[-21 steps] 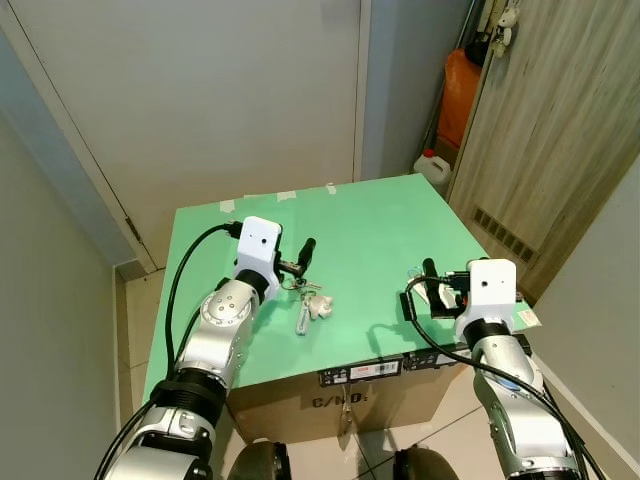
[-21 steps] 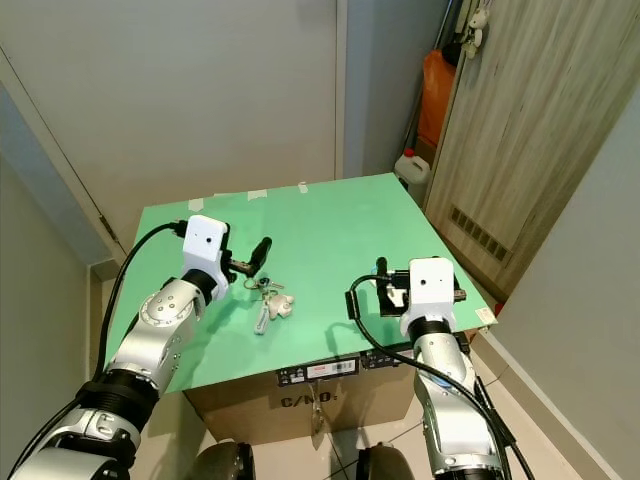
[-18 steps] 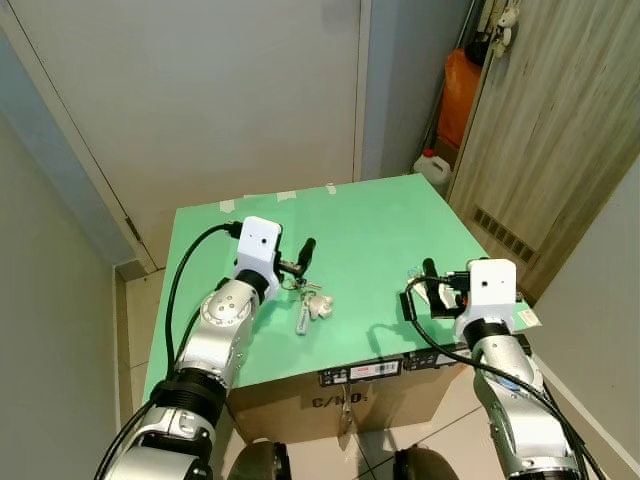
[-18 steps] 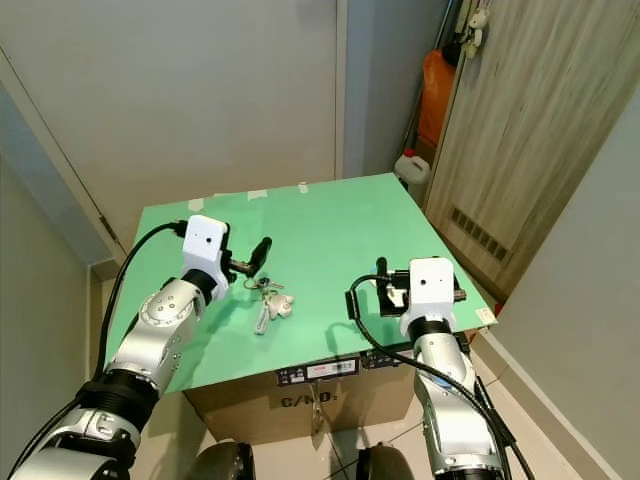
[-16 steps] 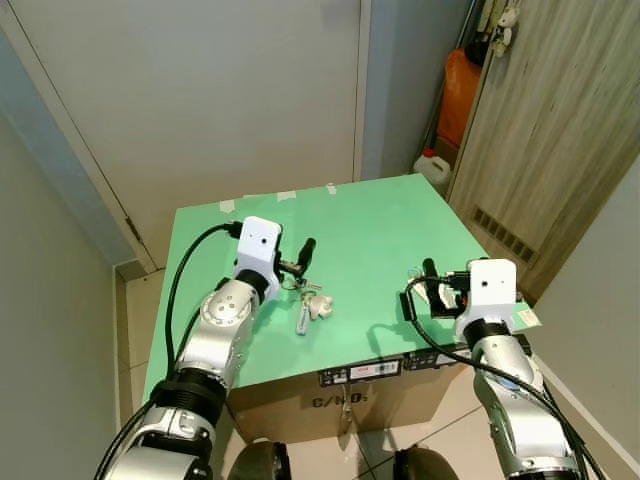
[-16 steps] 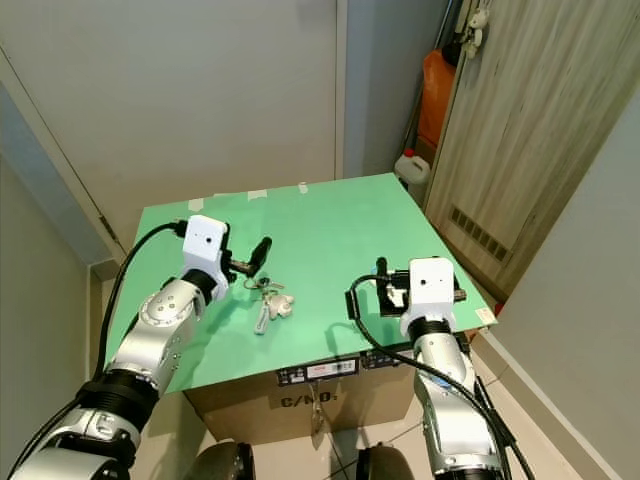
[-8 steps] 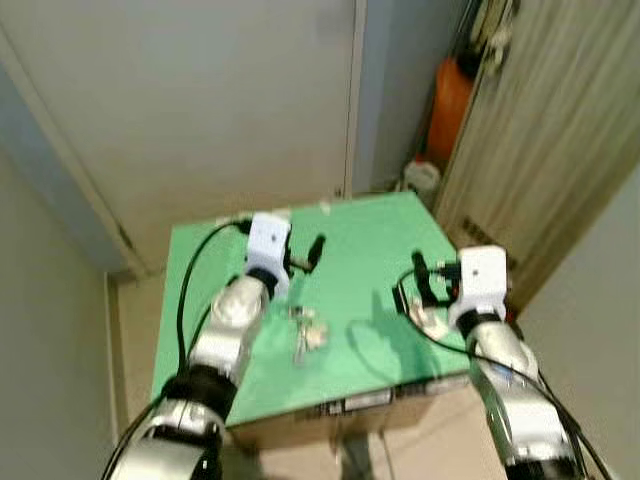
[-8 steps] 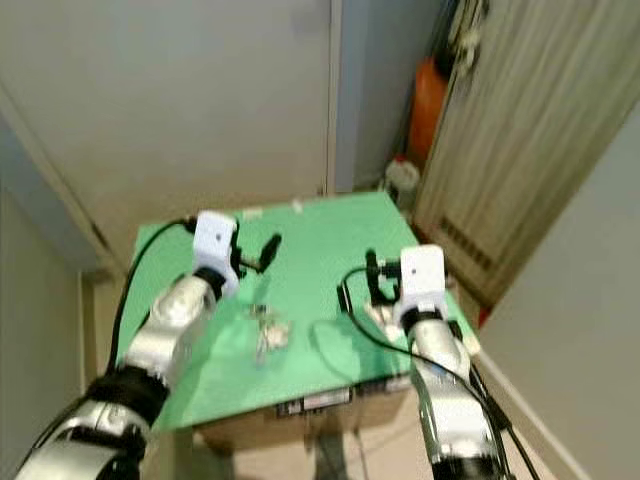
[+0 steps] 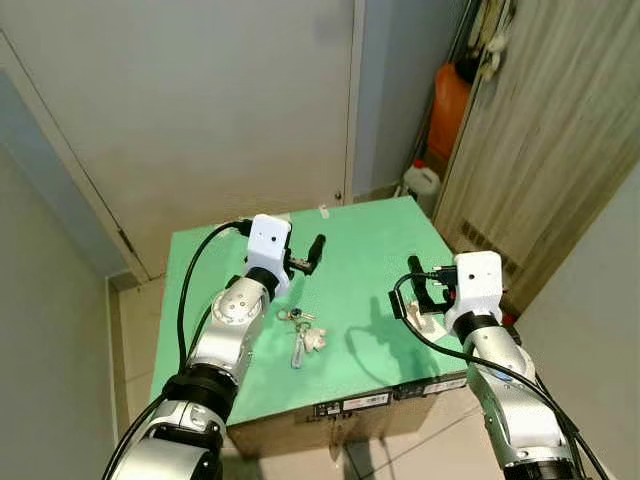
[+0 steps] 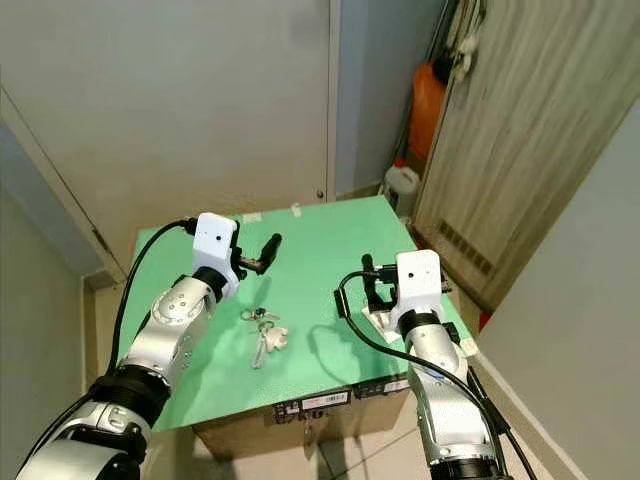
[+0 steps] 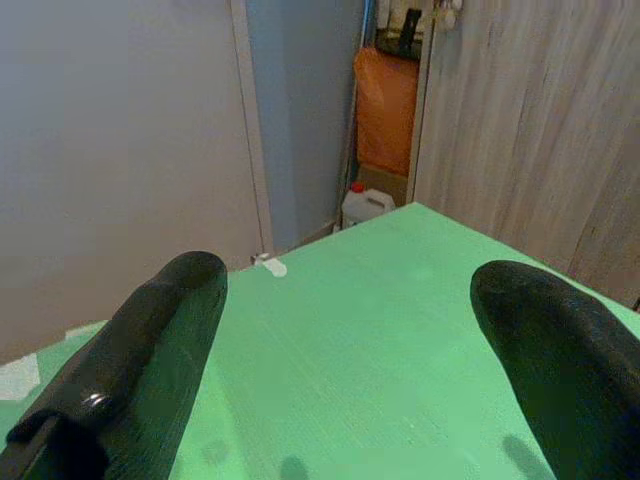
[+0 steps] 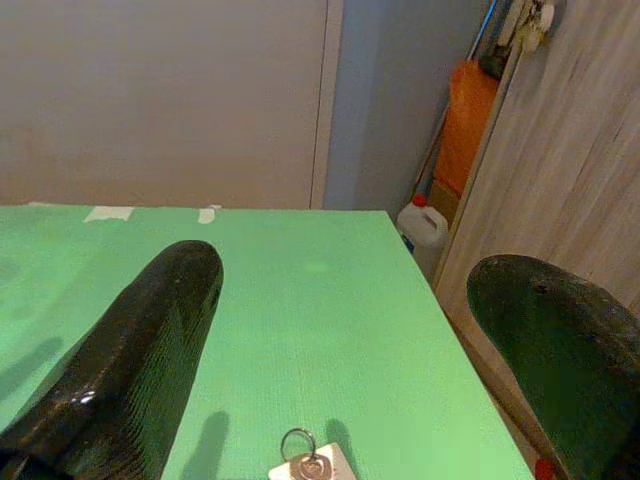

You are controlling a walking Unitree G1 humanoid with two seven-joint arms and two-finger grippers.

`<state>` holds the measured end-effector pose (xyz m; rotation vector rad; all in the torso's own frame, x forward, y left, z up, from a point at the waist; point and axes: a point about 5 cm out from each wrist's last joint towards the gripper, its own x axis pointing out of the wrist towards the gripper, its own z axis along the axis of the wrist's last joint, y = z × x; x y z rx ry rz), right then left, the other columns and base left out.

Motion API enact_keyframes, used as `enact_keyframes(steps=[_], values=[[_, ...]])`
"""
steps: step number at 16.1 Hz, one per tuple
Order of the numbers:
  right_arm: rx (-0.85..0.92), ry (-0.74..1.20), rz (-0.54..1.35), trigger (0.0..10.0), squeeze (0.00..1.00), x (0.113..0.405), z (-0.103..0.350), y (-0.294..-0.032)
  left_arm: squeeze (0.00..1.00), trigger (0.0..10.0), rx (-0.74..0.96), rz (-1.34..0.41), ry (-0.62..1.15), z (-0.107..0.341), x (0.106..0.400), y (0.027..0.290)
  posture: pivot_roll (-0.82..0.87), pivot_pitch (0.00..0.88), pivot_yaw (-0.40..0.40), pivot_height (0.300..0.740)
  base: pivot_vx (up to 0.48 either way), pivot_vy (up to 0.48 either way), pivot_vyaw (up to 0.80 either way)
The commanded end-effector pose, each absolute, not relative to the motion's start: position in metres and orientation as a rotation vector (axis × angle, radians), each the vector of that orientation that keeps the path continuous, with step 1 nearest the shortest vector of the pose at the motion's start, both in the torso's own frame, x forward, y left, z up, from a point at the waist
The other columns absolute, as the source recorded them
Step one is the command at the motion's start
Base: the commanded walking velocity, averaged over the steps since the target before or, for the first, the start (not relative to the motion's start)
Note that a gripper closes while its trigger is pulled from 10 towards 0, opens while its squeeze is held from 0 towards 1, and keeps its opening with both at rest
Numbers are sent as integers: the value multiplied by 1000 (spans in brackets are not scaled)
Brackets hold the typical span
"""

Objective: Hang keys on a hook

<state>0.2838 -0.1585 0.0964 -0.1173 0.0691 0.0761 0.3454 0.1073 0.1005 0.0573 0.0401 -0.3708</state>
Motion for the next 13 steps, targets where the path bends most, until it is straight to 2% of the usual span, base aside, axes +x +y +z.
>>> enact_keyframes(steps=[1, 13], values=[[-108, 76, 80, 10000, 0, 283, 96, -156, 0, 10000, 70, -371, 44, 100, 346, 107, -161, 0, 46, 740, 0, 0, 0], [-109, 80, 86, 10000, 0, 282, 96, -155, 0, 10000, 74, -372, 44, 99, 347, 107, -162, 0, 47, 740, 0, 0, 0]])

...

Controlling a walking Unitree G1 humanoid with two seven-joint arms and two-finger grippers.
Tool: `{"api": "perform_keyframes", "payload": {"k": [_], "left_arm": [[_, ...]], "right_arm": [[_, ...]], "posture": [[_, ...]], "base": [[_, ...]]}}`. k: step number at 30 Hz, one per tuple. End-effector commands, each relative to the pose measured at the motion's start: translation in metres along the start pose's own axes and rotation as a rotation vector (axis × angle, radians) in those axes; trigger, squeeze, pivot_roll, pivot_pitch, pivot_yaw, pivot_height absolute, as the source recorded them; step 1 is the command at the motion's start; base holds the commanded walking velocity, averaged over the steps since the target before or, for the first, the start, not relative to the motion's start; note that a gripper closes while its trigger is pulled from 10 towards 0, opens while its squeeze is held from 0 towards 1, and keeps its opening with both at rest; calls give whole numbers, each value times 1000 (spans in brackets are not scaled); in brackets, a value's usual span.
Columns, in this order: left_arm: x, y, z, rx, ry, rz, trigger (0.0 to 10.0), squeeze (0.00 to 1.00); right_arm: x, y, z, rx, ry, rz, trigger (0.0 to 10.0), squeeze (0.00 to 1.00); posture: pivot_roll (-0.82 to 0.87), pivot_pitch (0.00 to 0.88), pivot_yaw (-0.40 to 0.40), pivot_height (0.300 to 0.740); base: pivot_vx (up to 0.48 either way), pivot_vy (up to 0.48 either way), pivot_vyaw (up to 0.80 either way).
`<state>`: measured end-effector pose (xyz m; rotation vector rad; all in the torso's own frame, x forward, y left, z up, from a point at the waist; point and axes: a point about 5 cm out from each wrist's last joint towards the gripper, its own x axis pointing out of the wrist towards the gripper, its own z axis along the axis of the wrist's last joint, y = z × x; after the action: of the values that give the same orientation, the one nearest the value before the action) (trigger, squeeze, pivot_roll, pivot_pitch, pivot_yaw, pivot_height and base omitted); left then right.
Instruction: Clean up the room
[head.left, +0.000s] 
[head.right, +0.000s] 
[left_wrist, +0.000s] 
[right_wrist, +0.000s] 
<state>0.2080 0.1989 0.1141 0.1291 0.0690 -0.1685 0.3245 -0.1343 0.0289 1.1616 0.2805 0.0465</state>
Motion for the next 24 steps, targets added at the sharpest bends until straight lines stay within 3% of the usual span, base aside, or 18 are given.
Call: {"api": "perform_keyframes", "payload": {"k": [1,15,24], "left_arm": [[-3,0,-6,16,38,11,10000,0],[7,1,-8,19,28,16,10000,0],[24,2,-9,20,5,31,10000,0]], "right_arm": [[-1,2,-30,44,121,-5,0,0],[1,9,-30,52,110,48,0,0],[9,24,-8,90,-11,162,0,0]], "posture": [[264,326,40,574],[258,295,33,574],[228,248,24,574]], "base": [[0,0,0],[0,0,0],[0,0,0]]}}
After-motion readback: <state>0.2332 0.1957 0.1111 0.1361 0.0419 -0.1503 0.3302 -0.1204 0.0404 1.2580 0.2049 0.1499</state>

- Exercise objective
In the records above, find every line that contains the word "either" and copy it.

- Solution for this task
  base: pivot_vx (up to 0.48 either way), pivot_vy (up to 0.48 either way), pivot_vyaw (up to 0.80 either way)
Columns, in this order: left_arm: x, y, z, rx, ry, rz, trigger (0.0 to 10.0), squeeze (0.00 to 1.00); right_arm: x, y, z, rx, ry, rz, trigger (0.0 to 10.0), squeeze (0.00 to 1.00); posture: pivot_roll (-0.82 to 0.87), pivot_pitch (0.00 to 0.88), pivot_yaw (-0.40 to 0.40), pivot_height (0.300 to 0.740); base: pivot_vx (up to 0.48 either way), pivot_vy (up to 0.48 either way), pivot_vyaw (up to 0.80 either way).

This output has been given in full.